La Cour de justice de l’Union européenne, par un arrêt du 12 novembre 2014, précise les conditions de prorogation de compétence du règlement Bruxelles II bis. Cette décision traite de la détermination du juge compétent pour statuer sur la responsabilité parentale quand l’enfant réside dans un autre État membre. Un parent a saisi les juridictions d’un État dont l’enfant possède la nationalité mais où il ne réside pas habituellement. Le parent défendeur a contesté la compétence de ce tribunal lors de sa première comparution tout en introduisant une demande distincte devant la même instance. La juridiction de renvoi interroge la Cour sur la possibilité de fonder une compétence sans procédure matrimoniale pendante et sur l’acceptation de cette compétence. La Cour juge que l’article 12, paragraphe 3, permet de fonder la compétence d’un État sans autre procédure pendante devant la juridiction choisie. Elle ajoute que l’introduction d’une seconde action ne vaut pas acceptation de compétence si l’incompétence est soulevée dès le premier acte. L’étude de cette solution suppose d’envisager l’autonomie de la prorogation de compétence avant d’analyser l’interprétation stricte du consentement des parties.
I. L’autonomie de la prorogation de compétence
A. L’indépendance de la saisine vis-à-vis de toute procédure pendante L’article 12, paragraphe 3, du règlement n o 2201/2003 offre une flexibilité importante pour déroger au critère de la résidence habituelle de l’enfant. La Cour interprète cette disposition « en ce sens qu’il permet de fonder la compétence d’une juridiction alors même qu’aucune autre procédure n’est pendante ». Cette solution consacre l’autonomie de la prorogation de compétence par rapport aux procédures de divorce ou de séparation de corps. Les parties peuvent ainsi choisir d’un commun accord un juge plus proche de leurs attaches nationales ou culturelles. Cette interprétation favorise une certaine liberté contractuelle entre les parents sans exiger de lien avec un contentieux matrimonial préexistant.
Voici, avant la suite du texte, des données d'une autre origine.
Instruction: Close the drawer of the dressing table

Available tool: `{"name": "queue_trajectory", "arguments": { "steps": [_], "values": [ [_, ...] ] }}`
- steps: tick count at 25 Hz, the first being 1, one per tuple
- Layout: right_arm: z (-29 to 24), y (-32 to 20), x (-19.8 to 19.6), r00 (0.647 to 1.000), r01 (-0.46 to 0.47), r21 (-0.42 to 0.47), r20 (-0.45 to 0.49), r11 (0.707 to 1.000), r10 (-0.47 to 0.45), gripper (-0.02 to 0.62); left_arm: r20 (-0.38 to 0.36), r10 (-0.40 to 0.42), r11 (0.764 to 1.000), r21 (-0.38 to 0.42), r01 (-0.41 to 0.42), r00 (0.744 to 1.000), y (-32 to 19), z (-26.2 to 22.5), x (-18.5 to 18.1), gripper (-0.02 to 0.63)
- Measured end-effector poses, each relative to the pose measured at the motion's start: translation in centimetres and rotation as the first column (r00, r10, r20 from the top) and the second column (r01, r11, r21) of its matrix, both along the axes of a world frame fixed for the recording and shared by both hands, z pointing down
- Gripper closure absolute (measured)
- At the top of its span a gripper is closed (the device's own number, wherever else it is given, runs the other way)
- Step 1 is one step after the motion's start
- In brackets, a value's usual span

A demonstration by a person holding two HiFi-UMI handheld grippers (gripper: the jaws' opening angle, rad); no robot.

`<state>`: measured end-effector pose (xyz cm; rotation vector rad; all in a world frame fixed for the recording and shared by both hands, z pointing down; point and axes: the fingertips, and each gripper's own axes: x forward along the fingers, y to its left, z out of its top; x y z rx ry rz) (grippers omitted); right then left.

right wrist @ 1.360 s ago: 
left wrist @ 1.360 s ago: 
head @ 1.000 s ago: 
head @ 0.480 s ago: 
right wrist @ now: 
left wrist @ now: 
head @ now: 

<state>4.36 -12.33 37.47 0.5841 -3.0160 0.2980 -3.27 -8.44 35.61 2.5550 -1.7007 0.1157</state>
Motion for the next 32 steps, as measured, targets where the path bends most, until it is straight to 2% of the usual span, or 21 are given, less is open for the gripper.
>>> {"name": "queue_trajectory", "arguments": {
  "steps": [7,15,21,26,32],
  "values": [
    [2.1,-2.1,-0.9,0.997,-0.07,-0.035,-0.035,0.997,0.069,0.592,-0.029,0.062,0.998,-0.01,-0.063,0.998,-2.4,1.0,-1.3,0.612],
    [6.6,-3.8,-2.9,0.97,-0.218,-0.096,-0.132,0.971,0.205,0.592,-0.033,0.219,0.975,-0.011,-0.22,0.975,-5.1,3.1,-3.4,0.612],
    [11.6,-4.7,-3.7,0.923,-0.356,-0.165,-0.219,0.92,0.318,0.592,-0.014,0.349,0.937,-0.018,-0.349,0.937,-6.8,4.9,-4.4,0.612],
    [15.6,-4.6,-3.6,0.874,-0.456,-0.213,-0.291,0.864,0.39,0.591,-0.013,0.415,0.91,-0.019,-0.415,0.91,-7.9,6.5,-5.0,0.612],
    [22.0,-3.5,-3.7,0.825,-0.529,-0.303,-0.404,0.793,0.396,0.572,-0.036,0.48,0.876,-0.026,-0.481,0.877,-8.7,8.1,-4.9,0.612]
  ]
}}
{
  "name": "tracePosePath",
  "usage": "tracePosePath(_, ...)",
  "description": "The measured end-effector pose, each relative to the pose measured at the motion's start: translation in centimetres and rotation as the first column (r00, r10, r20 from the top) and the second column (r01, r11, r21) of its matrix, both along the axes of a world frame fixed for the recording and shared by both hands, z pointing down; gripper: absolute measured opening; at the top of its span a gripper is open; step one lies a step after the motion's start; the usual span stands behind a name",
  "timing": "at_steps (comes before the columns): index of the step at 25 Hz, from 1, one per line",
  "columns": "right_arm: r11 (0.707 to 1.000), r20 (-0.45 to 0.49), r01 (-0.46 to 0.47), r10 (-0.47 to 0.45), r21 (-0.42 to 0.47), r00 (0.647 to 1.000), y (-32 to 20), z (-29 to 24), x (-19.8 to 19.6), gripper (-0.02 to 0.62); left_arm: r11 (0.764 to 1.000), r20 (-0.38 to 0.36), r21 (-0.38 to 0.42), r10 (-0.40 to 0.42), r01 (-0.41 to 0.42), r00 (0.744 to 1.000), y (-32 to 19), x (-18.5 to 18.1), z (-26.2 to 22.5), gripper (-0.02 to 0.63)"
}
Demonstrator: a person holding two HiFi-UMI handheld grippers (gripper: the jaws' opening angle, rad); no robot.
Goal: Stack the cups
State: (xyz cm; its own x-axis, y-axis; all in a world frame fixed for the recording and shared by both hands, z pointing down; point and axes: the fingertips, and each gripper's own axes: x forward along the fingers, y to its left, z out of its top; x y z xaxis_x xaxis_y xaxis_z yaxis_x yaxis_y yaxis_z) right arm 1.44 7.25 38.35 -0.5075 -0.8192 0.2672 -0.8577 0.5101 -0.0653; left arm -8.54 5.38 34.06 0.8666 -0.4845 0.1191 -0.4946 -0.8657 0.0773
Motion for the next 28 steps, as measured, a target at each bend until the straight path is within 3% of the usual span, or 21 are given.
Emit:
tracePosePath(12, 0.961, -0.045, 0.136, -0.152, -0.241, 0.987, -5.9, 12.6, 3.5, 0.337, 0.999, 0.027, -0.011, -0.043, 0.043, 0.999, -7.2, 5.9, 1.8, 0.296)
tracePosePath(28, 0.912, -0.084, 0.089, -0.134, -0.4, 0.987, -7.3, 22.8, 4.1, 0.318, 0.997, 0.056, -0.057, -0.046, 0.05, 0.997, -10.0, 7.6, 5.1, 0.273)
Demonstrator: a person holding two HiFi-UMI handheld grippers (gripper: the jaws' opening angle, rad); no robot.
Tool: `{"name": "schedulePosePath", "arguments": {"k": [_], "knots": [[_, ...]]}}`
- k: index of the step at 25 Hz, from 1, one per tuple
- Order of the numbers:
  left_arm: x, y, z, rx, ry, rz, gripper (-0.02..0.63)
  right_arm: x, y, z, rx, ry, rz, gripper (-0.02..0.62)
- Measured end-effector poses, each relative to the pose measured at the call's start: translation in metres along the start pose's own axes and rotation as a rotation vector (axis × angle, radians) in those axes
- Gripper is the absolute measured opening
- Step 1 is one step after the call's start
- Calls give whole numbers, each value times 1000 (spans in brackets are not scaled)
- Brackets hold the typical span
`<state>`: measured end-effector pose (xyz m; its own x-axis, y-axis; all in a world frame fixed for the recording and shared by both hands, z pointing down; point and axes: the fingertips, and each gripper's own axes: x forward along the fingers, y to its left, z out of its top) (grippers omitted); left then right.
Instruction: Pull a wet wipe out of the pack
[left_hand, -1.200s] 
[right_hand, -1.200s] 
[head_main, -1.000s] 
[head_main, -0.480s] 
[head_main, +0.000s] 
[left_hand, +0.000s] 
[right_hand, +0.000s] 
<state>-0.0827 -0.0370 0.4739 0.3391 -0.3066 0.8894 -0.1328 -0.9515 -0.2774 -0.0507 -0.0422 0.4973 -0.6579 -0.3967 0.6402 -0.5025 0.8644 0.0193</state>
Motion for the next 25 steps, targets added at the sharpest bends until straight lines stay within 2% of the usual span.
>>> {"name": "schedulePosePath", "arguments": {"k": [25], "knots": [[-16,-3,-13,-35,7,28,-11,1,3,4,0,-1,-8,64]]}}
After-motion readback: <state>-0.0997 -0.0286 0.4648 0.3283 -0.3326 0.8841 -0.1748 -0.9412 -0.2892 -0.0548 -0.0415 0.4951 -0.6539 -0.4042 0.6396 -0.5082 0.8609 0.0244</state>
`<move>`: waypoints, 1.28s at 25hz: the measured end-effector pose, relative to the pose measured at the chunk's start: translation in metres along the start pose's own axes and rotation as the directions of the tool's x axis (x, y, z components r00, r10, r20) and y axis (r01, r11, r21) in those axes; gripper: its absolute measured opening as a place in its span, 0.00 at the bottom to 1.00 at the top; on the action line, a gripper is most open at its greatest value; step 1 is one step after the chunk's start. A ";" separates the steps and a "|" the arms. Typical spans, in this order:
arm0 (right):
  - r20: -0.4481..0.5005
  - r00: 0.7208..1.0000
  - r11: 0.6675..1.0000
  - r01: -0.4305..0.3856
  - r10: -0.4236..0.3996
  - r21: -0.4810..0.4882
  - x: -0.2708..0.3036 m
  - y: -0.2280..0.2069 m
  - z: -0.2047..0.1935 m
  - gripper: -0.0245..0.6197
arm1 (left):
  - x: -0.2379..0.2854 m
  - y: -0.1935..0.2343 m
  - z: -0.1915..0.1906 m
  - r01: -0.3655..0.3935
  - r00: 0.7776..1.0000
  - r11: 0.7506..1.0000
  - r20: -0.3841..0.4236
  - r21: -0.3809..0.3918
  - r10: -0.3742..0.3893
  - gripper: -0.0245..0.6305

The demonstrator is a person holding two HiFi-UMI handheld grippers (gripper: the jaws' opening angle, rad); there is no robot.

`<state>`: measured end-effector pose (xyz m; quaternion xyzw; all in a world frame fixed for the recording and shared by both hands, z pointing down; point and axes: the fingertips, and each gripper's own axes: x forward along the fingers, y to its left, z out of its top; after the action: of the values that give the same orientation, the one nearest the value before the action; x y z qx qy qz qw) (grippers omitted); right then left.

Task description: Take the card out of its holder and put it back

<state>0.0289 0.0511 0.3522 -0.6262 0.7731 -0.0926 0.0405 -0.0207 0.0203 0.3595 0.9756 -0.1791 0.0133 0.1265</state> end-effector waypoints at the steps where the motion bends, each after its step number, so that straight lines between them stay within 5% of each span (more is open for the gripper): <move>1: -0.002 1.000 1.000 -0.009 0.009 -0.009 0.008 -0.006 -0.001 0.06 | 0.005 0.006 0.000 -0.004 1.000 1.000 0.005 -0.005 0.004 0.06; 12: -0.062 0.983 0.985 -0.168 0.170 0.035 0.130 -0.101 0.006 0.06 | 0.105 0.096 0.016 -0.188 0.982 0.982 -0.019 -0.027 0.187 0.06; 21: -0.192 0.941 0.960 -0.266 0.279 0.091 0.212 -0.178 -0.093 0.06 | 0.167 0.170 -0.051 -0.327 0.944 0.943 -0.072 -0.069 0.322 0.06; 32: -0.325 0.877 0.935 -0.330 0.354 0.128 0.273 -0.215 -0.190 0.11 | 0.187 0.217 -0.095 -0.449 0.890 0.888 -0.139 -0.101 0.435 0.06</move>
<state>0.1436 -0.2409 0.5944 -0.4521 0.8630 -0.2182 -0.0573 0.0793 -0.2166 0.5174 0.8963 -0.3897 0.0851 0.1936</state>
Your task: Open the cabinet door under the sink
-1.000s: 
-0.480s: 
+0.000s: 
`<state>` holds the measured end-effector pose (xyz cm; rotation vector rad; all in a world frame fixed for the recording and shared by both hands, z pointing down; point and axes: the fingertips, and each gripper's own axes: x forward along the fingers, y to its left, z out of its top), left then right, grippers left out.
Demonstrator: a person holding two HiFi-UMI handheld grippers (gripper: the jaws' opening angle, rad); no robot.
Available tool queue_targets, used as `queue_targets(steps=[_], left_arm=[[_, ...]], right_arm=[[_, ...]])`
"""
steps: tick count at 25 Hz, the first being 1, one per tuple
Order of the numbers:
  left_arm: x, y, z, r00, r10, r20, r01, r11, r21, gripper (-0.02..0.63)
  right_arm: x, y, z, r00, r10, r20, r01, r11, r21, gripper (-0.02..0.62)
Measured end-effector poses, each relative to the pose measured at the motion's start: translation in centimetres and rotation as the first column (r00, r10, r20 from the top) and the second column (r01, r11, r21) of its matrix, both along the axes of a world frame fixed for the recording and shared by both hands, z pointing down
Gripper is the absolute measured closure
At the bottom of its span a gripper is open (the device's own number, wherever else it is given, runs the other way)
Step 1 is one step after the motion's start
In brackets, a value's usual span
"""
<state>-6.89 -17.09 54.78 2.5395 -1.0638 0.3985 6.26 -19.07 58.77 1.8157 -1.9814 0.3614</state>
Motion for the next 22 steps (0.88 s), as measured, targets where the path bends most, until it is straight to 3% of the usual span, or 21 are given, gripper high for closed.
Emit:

B. La préservation de l’intérêt supérieur de l’enfant comme limite Le choix d’une juridiction par les parties doit impérativement s’accompagner d’un lien substantiel entre l’enfant et l’État membre concerné. La Cour souligne que la compétence choisie doit répondre à l’intérêt supérieur de l’enfant pour être validée juridiquement par les juges. Cette condition de fond protège le mineur contre des choix parentaux purement stratégiques ou déconnectés de sa réalité sociale et géographique quotidienne. Le juge saisi doit vérifier si la proximité culturelle ou linguistique justifie réellement l’écart avec le principe général de la résidence habituelle. L’autonomie reconnue aux parents reste donc encadrée par un contrôle juridictionnel strict garantissant la protection de l’intérêt concret du mineur.
II. L’interprétation stricte du consentement à la compétence
A. La chronologie nécessaire de l’acceptation des parties L’acceptation de la compétence par toutes les parties doit être établie de manière certaine dès le moment de la saisine du juge. La Cour exige que cette volonté soit « acceptée expressément ou de toute autre manière non équivoque » par le défendeur à l’instance. Cette exigence garantit que le parent n’ayant pas pris l’initiative du procès consent réellement à s’écarter de son juge naturel. La clarté du consentement prévient les contestations ultérieures qui nuiraient gravement à la célérité de la procédure judiciaire en matière familiale. Le respect de ce formalisme temporel assure que le juge saisi dispose d’une légitimité incontestable pour trancher le litige dès son origine.
B. La primauté de l’exception d’incompétence sur les actes ultérieurs Une difficulté surgit lorsqu’un défendeur engage une procédure parallèle tout en contestant la compétence du juge pour la demande initiale formulée. La Cour de justice décide qu’on ne peut considérer la compétence comme acceptée si la partie « soulève l’incompétence dans le cadre du premier acte ». L’introduction ultérieure d’une seconde demande ne suffit pas à caractériser une renonciation tacite à l’exception d’incompétence régulièrement soulevée par le défendeur. Cette position protège efficacement les droits de la défense en permettant au parent de sauvegarder ses intérêts sans valider une saisine initiale irrégulière. La rigueur de cette solution assure une prévisibilité indispensable à la sécurité juridique des relations familiales au sein de l’espace judiciaire européen.